Dataset excerpt:
⁂

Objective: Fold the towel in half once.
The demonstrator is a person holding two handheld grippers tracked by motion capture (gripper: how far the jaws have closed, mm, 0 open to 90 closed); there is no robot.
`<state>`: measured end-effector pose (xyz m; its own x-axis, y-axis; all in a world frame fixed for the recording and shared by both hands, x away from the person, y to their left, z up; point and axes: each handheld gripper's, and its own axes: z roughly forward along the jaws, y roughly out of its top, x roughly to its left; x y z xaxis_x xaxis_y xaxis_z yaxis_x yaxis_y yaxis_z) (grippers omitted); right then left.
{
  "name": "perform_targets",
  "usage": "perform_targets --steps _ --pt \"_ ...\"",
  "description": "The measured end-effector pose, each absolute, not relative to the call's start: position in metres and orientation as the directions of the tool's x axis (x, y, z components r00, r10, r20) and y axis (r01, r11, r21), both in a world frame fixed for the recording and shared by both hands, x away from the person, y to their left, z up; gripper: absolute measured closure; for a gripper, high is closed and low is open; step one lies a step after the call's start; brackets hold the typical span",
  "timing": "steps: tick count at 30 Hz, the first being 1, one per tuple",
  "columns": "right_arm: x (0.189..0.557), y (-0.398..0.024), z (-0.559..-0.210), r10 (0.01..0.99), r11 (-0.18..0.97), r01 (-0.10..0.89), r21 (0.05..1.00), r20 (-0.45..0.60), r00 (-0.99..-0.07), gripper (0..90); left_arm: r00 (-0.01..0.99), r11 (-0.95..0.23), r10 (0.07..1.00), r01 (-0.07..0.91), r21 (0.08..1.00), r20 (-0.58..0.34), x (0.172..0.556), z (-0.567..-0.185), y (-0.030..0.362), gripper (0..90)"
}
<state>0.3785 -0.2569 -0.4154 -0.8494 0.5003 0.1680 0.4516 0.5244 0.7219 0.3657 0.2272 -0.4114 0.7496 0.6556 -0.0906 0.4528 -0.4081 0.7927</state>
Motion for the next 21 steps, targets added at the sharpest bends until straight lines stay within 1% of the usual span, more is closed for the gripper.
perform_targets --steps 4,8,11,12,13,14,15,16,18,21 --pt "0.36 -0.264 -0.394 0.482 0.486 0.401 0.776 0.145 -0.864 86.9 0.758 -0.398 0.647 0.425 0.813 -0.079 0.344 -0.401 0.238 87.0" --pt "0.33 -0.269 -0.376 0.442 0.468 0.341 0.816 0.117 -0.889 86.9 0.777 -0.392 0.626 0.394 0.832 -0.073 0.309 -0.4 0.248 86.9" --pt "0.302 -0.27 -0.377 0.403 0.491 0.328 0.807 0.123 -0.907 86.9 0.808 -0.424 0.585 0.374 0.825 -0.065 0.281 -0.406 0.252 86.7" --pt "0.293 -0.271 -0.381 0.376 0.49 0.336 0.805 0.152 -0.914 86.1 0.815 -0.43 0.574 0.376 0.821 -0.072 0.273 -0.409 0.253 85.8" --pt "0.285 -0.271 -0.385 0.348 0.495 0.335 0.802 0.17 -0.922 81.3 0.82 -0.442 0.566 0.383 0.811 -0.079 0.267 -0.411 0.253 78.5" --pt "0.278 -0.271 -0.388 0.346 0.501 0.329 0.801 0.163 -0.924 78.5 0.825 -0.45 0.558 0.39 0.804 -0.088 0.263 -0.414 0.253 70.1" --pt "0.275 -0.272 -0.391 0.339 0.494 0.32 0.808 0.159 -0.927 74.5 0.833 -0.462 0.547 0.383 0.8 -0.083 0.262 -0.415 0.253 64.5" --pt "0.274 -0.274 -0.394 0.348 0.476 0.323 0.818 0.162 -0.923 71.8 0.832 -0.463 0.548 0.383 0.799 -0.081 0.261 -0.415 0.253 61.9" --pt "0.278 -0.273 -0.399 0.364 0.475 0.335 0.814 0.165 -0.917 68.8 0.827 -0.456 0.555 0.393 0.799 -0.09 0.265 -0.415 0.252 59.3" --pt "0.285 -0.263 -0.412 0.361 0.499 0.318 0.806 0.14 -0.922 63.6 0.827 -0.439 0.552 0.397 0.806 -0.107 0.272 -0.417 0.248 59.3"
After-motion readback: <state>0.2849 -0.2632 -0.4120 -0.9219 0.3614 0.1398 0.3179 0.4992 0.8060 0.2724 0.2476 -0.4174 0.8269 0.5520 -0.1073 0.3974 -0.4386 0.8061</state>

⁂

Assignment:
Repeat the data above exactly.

Exercise response:
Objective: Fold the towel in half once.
The demonstrator is a person holding two handheld grippers tracked by motion capture (gripper: how far the jaws have closed, mm, 0 open to 90 closed); there is no robot.
`<state>`: measured end-effector pose (xyz m; its own x-axis, y-axis; all in a world frame fixed for the recording and shared by both hands, x away from the person, y to their left, z up; point and axes: each handheld gripper's, and its own axes: z roughly forward along the jaws, y roughly out of its top, x roughly to its left; x y z xaxis_x xaxis_y xaxis_z yaxis_x yaxis_y yaxis_z) (grippers omitted); right then left.
{
  "name": "perform_targets",
  "usage": "perform_targets --steps _ --pt \"_ ...\"",
  "description": "The measured end-effector pose, each absolute, not relative to the call's start: position in metres and orientation as the directions of the tool's x axis (x, y, z components r00, r10, r20) and y axis (r01, r11, r21), both in a world frame fixed for the recording and shared by both hands, x away from the person, y to their left, z up; gripper: absolute measured closure; for a gripper, high is closed and low is open; step one lies a step after the call's start; brackets hold the typical span",
  "timing": "steps: tick count at 30 Hz, the first being 1, one per tuple",
  "columns": "right_arm: x (0.189..0.557), y (-0.398..0.024), z (-0.559..-0.210), r10 (0.01..0.99), r11 (-0.18..0.97), r01 (-0.10..0.89), r21 (0.05..1.00), r20 (-0.45..0.60), r00 (-0.99..-0.07), gripper (0..90); left_arm: r00 (-0.01..0.99), r11 (-0.95..0.23), r10 (0.07..1.00), r01 (-0.07..0.91), r21 (0.08..1.00), r20 (-0.58..0.34), x (0.172..0.556), z (-0.567..-0.185), y (-0.030..0.362), gripper (0..90)"
}
<state>0.3785 -0.2569 -0.4154 -0.8494 0.5003 0.1680 0.4516 0.5244 0.7219 0.3657 0.2272 -0.4114 0.7496 0.6556 -0.0906 0.4528 -0.4081 0.7927</state>
Motion for the next 21 steps, targets added at the sharpest bends until straight lines stay within 1% of the usual span, more is closed for the gripper.
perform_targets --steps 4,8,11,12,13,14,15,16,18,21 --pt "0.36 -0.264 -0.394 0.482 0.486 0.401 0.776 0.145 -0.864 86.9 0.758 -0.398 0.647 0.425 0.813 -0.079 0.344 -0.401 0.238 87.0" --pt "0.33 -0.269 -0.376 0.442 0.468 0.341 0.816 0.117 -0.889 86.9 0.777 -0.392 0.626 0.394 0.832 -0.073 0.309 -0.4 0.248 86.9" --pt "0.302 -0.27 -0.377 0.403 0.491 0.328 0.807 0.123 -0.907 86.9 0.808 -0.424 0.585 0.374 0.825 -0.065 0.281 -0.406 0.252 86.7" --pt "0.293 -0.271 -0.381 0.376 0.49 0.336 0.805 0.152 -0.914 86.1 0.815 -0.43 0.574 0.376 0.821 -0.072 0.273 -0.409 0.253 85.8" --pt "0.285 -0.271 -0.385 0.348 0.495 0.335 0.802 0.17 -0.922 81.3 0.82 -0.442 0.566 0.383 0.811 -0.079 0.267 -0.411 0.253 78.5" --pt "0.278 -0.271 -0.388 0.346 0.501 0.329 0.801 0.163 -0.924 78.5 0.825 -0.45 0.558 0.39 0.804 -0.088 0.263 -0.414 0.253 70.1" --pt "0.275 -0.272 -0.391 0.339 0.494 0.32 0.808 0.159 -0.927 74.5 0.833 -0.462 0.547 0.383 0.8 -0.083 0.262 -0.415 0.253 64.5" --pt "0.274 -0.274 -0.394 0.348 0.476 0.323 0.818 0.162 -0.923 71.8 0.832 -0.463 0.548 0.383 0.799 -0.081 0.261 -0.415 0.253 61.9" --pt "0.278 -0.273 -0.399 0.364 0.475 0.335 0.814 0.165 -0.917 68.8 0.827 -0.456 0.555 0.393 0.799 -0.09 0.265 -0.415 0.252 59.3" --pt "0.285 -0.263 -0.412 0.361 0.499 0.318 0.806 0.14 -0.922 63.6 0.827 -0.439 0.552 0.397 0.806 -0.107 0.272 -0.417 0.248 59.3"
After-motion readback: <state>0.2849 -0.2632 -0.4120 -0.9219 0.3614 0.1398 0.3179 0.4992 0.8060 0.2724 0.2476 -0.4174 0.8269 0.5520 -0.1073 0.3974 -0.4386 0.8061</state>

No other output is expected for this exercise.